# WHAT THE EXERCISE ASKS
The lines to copy from the listing below are those that contain the string "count".

#####

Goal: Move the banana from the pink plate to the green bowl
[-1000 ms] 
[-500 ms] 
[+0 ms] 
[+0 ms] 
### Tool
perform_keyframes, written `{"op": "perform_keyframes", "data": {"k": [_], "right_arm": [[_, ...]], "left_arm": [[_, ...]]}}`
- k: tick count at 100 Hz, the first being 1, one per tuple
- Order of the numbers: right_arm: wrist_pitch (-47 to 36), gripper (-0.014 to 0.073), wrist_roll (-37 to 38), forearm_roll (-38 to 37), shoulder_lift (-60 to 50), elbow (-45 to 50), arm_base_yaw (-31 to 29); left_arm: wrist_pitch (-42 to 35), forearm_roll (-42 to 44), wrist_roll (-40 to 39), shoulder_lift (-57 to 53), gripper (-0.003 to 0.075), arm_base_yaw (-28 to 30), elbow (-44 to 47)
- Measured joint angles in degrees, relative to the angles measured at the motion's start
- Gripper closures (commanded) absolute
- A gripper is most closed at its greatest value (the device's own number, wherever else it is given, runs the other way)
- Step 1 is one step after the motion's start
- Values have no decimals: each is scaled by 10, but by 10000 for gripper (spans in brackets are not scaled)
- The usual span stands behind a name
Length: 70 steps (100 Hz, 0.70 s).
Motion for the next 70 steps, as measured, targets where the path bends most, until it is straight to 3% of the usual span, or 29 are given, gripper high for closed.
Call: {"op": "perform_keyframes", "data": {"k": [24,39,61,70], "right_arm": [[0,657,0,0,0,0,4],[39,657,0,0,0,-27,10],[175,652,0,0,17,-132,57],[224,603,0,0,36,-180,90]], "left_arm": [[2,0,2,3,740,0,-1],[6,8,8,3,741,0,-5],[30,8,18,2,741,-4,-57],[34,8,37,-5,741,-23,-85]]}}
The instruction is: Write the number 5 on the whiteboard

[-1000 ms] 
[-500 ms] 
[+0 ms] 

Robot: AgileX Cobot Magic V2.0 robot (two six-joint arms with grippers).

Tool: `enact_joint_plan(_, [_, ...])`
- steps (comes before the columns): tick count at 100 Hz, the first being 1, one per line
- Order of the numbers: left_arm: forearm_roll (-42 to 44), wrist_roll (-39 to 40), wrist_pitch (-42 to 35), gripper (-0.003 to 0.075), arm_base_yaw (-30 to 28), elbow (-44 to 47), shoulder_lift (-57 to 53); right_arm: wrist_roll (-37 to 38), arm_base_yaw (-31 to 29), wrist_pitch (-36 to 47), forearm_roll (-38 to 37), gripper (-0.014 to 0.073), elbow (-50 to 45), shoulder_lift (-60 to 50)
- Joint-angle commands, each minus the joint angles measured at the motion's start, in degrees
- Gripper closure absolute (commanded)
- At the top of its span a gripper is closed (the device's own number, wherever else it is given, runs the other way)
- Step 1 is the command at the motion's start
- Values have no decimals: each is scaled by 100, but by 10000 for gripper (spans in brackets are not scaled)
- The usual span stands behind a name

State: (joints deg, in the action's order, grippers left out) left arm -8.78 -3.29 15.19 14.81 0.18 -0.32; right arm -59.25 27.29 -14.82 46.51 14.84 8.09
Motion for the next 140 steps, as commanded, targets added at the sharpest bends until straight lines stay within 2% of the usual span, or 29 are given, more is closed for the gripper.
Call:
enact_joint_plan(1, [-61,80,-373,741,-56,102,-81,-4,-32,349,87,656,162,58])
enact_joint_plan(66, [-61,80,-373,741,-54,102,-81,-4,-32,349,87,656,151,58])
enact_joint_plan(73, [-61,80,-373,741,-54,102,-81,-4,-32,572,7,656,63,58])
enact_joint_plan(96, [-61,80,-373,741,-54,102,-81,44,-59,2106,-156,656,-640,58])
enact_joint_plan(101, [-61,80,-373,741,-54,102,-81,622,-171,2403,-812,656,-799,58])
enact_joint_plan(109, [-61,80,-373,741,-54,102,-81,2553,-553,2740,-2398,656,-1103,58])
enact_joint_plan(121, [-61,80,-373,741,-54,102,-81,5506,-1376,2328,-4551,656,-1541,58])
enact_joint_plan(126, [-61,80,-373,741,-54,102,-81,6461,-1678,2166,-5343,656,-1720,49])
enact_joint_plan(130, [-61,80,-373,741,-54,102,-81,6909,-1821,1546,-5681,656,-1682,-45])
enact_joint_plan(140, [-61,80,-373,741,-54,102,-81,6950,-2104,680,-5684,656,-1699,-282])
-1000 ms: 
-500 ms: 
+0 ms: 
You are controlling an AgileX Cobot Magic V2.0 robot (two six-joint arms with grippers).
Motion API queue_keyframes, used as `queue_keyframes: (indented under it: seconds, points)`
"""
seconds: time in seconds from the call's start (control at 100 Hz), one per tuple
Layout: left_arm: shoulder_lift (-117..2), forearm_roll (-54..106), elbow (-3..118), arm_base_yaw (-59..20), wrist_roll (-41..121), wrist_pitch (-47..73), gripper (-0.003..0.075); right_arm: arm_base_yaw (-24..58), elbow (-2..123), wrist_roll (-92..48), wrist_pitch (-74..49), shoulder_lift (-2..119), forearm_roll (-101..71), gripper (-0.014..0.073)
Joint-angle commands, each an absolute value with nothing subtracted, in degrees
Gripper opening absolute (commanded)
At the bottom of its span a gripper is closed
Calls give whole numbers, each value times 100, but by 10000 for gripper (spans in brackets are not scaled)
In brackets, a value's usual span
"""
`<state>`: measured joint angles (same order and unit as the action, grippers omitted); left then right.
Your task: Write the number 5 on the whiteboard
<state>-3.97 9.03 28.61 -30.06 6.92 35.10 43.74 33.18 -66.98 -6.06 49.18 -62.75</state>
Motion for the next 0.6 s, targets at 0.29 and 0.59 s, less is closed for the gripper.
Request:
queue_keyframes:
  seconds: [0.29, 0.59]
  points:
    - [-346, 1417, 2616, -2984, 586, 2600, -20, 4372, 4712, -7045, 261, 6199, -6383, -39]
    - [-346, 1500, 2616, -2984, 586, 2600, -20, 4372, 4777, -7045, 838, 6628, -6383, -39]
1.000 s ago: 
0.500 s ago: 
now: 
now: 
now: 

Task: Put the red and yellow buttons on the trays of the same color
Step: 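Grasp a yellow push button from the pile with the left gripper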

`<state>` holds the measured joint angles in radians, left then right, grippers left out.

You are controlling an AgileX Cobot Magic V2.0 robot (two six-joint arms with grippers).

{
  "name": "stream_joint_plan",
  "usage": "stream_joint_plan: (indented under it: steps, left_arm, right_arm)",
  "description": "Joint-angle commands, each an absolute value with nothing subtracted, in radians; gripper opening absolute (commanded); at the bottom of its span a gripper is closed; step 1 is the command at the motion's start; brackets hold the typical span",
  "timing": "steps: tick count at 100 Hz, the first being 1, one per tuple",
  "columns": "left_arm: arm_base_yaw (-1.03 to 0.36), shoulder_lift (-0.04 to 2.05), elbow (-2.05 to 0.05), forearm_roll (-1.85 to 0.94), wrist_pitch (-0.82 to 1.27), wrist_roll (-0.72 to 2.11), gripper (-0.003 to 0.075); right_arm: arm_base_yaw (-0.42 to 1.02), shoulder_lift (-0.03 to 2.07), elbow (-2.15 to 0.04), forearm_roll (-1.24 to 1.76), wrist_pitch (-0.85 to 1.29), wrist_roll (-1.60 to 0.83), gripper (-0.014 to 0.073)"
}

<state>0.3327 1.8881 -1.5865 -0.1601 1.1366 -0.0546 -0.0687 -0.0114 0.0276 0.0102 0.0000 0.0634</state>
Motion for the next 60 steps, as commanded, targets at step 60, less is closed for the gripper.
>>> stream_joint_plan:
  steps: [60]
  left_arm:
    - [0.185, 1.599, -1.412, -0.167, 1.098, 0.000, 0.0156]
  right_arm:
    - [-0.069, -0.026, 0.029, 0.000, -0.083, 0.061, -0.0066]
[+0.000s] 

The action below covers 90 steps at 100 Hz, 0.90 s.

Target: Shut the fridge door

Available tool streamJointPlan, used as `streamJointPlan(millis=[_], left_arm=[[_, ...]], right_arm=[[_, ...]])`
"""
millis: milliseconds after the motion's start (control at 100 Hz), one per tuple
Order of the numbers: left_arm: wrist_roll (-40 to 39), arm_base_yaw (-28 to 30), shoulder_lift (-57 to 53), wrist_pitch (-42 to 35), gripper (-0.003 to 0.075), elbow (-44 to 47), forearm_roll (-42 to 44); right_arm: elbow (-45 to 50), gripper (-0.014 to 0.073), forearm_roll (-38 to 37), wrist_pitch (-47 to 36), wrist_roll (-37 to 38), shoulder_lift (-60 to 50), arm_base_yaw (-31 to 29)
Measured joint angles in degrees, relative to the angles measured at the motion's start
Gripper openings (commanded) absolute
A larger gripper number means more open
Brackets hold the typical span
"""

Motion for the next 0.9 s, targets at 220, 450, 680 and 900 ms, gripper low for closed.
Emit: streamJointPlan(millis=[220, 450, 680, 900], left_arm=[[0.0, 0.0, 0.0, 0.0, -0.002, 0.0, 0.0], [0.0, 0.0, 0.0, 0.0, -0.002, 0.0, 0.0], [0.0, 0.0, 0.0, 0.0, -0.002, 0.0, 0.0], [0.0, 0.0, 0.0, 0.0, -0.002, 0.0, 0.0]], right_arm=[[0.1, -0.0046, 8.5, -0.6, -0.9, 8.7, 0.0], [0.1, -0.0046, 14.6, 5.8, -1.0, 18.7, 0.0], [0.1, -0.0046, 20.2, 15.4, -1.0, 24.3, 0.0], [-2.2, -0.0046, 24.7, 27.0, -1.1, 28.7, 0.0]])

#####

# OUTPUT BELOW
- k: tick count at 100 Hz, the first being 1, one per tuple
- steps (comes before the columns): tick count at 100 Hz, the first being 1, one per line
  "timing": "steps: tick count at 100 Hz, the first being 1, one per tuple",

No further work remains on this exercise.